In Olden Days () is a 1952 Italian comedy drama anthology film directed by Alessandro Blasetti and featuring an ensemble cast that included Gina Lollobrigida, Amedeo Nazzari, Vittorio De Sica, Elisa Cegani, Barbara Florian, Aldo Fabrizi, Andrea Checchi and Alba Arnova.  It was shot at the Cinecittà Studios in Rome. The film's sets were designed by the art directors Dario Cecchi and Veniero Colasanti. It is also known as Times Gone By and Infidelity.

Plot

The cart of old books
A good-natured peddler of old books shows his customers some works from the past and is pranked by the rowdy son of a newsagent.

Excelsior dance
Filmed reconstruction of the Excelsior Ball, an allegorical late-century dance by the composer Romualdo Marenco performed for the first time at the Teatro alla Scala in Milan on 11 January 1881.

Less than a day 
Two lovers, for contingent reasons, manage to see each other in a hotel room once a year, for a few hours, but due to some quarrels and jealousies they are unable to consume their relationship.

The Sardinian drummer 
During the first war of independence fought against the Austrians, a very young drummer, delivering an important message to the Italian command, is hit and loses a leg (episode from the book "Cuore").

Matter of interest 
Two peasants scramble for possession of manure dung.

The idyll 
Tender summer idyll between two children from upper-class families.

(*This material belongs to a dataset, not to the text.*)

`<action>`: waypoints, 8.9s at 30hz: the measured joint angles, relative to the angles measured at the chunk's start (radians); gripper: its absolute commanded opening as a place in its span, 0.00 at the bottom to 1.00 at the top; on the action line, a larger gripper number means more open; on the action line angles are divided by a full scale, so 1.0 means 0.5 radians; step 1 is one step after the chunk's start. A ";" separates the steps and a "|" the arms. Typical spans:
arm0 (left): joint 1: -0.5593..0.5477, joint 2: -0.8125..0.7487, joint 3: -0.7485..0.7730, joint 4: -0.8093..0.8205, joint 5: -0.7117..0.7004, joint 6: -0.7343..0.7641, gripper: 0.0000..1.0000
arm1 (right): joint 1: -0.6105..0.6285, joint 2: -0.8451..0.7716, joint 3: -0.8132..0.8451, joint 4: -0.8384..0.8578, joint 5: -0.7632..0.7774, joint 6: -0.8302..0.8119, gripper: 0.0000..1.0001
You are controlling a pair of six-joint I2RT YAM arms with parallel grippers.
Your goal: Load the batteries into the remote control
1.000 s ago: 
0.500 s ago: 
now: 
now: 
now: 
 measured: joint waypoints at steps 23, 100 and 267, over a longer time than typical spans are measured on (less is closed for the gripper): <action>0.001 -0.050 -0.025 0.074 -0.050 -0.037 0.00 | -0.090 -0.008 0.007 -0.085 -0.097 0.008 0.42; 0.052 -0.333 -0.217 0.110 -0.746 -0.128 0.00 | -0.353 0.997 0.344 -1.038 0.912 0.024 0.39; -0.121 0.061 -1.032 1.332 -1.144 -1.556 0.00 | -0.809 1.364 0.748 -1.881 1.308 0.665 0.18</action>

Guido, because of a kiss given to the sweet Greek girl Filli, wonders if the kiss could have generated a child and also fears for his maid, who had a baby without being married. With the end of the summer comes the painful separation.

The vice 
A trader discovers his wife's cheating with his business partner. Upon returning home, at first he pretends nothing has happened, then with an excuse he sends the maid away and after denying his wife her forgiveness, threatening to take her children away from her, induces her to take her life.

Potpourri of songs 
Story of a happy courtship and marriage, enlivened by the birth of a child and concluded with the departure of her husband for the war, from which she may not return.

The songs to which the title refers are Lo specio me ga finger, Oh Trieste, oh blessed Trieste, Forbidden Music, Un peu d'amour, Le valse bleu, Baciami baciami, Santa Lucia and Tripoli bel suol d'amore.

The Trial of Phryne 
Naples. A commoner is tried for trying to poison her husband and mother-in-law together. Thanks to her irrepressible beauty, the defense attorney appointed ex officio succeeds with an inspired and vehement harangue to overturn the situation, dragging the public and jurors to the side of the accused.

Obtained from a short story by Edoardo Scarfoglio, and referring to an ancient story of the ethereal Phryne, he remained famous above all because Vittorio De Sica, in the role of the defender of the prosperous graces of a commoner (played by Gina Lollobrigida), coined the term "increased physics" which will in fact mark an era and will be widely used throughout the 1950s and most of the 1960s. The exact reference, in the sentence pronounced in the film by De Sica during the speech, is: "increased physics" as opposed to the phrase "psychic handicapped".

Vittorio De Sica in this episode is at his first appearance alongside Gina Lollobrigida; both actors, the following year, will seize great popularity as the marshal and the bersagliera in the film Bread, love and fantasy directed by Luigi Comencini.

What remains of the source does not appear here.